Karena itu, dalam salah satu khutbahnya selesai
shalat gerhana, beliau bersabda:
"Wahai umat Muhammad, demi Allah, jika kalian
mengetahui apa yang aku ketahui, niscaya kalian
akan sedikit tertawa dan banyak menangis." (Muttafa
alaih)
(3) Menyeru dengan panggilan "Asshalaatu Jaami'ah".
Maksudnya adalah panggilan untuk melakukan shalat
secara berjamaah. Aisyah meriwayatkan bahwa saat
terjadi gerhana, Rasulullah saw memerintahkan
untuk menyerukan "Ashshalaatu Jaami'ah" (HR.
Abu Daud dan Nasa'i).
(4) Tidak ada azan dan iqamah bagi shalat gerhana.
Karena azan dan iqamah hanya berlaku pada shalat
fardhu yang lima.
(5) Disunahkan mengeraskan bacaan surat, baik
shalatnya dilakukan pada siang atau malam hari.

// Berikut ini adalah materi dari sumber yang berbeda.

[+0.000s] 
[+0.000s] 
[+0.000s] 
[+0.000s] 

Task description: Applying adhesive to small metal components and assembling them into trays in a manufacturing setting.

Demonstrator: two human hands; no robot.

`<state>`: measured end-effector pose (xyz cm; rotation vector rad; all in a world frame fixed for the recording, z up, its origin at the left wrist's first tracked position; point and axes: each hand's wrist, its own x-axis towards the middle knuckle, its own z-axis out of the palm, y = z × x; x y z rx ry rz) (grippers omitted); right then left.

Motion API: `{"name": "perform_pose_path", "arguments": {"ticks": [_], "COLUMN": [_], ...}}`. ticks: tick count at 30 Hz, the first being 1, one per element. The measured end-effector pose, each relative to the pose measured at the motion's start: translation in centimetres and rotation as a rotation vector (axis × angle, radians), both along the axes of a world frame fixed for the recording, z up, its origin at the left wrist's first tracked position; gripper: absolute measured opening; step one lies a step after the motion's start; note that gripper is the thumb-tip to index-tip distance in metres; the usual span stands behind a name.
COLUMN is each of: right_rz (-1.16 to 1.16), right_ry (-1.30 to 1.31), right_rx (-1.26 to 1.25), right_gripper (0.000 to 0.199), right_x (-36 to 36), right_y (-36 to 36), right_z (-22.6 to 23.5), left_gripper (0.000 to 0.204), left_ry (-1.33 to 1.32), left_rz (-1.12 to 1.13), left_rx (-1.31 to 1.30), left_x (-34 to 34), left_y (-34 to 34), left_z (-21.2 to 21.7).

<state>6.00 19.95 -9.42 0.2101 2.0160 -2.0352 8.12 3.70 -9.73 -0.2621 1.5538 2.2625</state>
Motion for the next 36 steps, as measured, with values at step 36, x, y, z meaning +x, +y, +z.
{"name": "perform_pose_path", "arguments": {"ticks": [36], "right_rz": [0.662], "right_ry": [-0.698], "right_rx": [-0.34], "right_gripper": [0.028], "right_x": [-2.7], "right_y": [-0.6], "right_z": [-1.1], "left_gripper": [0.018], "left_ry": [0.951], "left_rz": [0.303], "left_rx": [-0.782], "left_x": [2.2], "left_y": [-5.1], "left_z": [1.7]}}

Hal
tersebut dilakukan Rasulullah saw dalam shalat
gerhana (Muttafaq alaih).
(6) Shalat gerhana sunah dilakukan di masjid secara
berjamaah. Rasulullah saw selalu melaksanakannya
di masjid sebagaimana disebutkan dalam beberapa
riwayat. Akan tetapi boleh juga dilakukan seorang
diri. (Lihat: Al-Mughni, Ibnu Qudamah, 3/323)
(7) Wanita boleh ikut shalat berjamaah di belakang
barisan laki-laki. Diriwayatkan bahwa Aisyah dan
Asma ikut shalat gerhana bersama Rasulullah saw.
(HR. Bukhari).
(8) Disunahkan memanjangkan bacaan surat.
Diriwayatkan bahwa Rasulullah saw dalam shalat
gerhana memanjangkan bacaannya. (Muttafaq alaih).
Namun hendaknya tetap mempertimbangkan
kemampuan dan kondisi jamaah.
(9) Disunahkan menyampaikan khutbah setelah selesai
shalat, berdasarkan perbuatan Nabi saw bahwa beliau
setelah selesai shalat naik ke mimbar dan
menyampaikan khutbah (HR. Nasa'i). Sejumlah
ulama menguatkan bahwa khutbah yang disampaikan
hanya sekali saja, tidak dua kali seperti shalat Jumat.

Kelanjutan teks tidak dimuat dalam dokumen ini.